Her courage in doing so was perhaps mistaken, considering what the world is and what it generally thinks of the musical and theatrical professions; and Mrs. Rushmore, who was quite powerless to influence Margaret's conduct, did not at all approve of it. The girl's will had always been strong, and her immense success had so little weakened her belief in herself, or softened her character, that she had grown almost too independent. The spirit of independence is not a fault in women, but it is a defect in the eyes of men. Darwin has proved that the dominant characteristic of male animals is vanity; and what is to become of that if women show that they can do without us? If the emancipation of woman had gone on as it began when we were boys, we should by this time be importing wives for our sons from Timbuctoo or the Friendly Islands.
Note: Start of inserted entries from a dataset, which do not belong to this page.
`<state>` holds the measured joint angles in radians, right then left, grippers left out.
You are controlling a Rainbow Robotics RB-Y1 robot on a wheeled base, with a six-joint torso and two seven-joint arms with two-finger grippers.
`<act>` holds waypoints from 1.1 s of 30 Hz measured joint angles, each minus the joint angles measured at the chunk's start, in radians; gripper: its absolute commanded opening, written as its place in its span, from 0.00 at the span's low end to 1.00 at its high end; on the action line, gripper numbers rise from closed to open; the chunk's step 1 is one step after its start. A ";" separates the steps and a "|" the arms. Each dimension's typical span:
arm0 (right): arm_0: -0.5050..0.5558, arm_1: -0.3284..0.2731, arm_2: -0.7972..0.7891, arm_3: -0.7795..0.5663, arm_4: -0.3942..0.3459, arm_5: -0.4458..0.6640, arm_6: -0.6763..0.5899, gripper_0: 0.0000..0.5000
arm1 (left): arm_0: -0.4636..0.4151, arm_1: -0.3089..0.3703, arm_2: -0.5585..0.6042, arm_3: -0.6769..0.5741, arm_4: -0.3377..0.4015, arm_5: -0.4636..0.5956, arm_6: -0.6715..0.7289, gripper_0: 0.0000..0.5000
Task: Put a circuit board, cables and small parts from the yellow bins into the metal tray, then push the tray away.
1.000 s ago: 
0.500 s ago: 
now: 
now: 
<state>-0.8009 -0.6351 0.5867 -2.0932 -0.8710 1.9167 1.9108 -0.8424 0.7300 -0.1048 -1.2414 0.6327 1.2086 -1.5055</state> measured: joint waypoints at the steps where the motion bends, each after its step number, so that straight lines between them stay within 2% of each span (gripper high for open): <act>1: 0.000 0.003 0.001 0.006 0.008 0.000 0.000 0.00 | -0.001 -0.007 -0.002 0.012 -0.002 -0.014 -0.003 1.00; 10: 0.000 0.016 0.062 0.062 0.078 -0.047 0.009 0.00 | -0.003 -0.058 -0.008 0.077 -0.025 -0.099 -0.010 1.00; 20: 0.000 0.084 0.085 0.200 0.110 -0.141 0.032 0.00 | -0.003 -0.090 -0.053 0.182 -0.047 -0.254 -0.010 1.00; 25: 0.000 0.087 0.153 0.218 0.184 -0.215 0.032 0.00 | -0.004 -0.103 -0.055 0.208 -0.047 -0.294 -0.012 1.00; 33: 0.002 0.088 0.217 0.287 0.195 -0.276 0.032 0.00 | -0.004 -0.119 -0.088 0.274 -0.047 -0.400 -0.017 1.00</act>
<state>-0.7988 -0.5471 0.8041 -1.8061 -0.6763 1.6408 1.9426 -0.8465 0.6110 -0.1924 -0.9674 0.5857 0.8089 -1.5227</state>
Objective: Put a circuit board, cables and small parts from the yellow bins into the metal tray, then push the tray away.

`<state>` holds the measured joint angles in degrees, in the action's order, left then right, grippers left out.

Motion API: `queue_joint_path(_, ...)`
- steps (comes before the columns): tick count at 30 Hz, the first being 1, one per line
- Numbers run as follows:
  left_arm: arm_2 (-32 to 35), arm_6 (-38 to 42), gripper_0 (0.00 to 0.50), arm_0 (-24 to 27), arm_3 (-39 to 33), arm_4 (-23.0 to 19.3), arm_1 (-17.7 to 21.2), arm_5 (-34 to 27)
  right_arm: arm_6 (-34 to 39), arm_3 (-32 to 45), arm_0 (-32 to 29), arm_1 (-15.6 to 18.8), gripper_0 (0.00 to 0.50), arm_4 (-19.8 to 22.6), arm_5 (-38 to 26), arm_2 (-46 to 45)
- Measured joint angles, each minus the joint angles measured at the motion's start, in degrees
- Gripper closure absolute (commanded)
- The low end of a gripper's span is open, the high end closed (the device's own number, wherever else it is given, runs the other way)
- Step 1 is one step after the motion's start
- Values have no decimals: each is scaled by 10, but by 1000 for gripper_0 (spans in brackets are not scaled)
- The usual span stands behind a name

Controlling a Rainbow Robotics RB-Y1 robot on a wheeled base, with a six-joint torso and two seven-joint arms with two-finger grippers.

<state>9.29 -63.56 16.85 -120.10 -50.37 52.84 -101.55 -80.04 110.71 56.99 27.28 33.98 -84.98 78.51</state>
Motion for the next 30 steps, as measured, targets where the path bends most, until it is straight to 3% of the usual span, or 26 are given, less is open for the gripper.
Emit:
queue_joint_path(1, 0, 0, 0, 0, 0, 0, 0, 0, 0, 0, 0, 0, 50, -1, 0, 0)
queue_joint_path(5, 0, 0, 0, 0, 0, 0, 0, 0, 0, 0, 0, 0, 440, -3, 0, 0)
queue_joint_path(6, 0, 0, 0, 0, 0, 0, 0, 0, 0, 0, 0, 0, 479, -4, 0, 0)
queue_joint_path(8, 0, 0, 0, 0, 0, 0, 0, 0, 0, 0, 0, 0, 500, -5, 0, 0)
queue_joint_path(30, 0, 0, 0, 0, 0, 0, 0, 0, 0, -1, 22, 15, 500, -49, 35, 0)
Happily, women are practical beings who rarely stray far from the narrow path along which usefulness and pleasure may still go hand in hand; for considering how much most women do that is useful, the amount of pleasure they get out of life is perfectly amazing; and when we try to keep up with them in the chase after amusement we are surprised at the number of useful things they accomplish without effort in twenty-four hours.

But, indeed, women are to us very like the moon, which has shown the earth only one side of herself since the beginning, though she has watched and studied our world from all its sides through uncounted ages. We men are alternately delighted, humiliated, and terrified when women anticipate our wishes, perceive our weaknesses, and detect our shortcomings, whether we be frisky young colts in the field or sober stagers plodding along between the matrimonial shafts in harness and blinkers. We pride ourselves on having the strength to smash the shafts, shake off the harness, and kick the cart to pieces if we choose, and there are men who can and do. But the man does not live who knows what the dickens women are up to when he is going quietly along the road, as a good horse should. Sometimes they are driving us, and then there is no mistake about it; and sometimes they are just sitting in the cart and dozing, and we can tell that they are behind us by their weight; but very often we are neither driven by them nor are we dragging them, and we really have not the faintest idea where they are, so that we are reduced to telling ourselves, with a little nervousness which we do not care to acknowledge, that it is noble and beautiful to trust what we love.

A part of the great feminine secret is the concealment of that independence about which there has been so much talk in our time. As for suffrage, wherever there is such a thing, the woman who does not vote always controls far more men's votes than the woman who goes to the polls, and has only her own vote to give.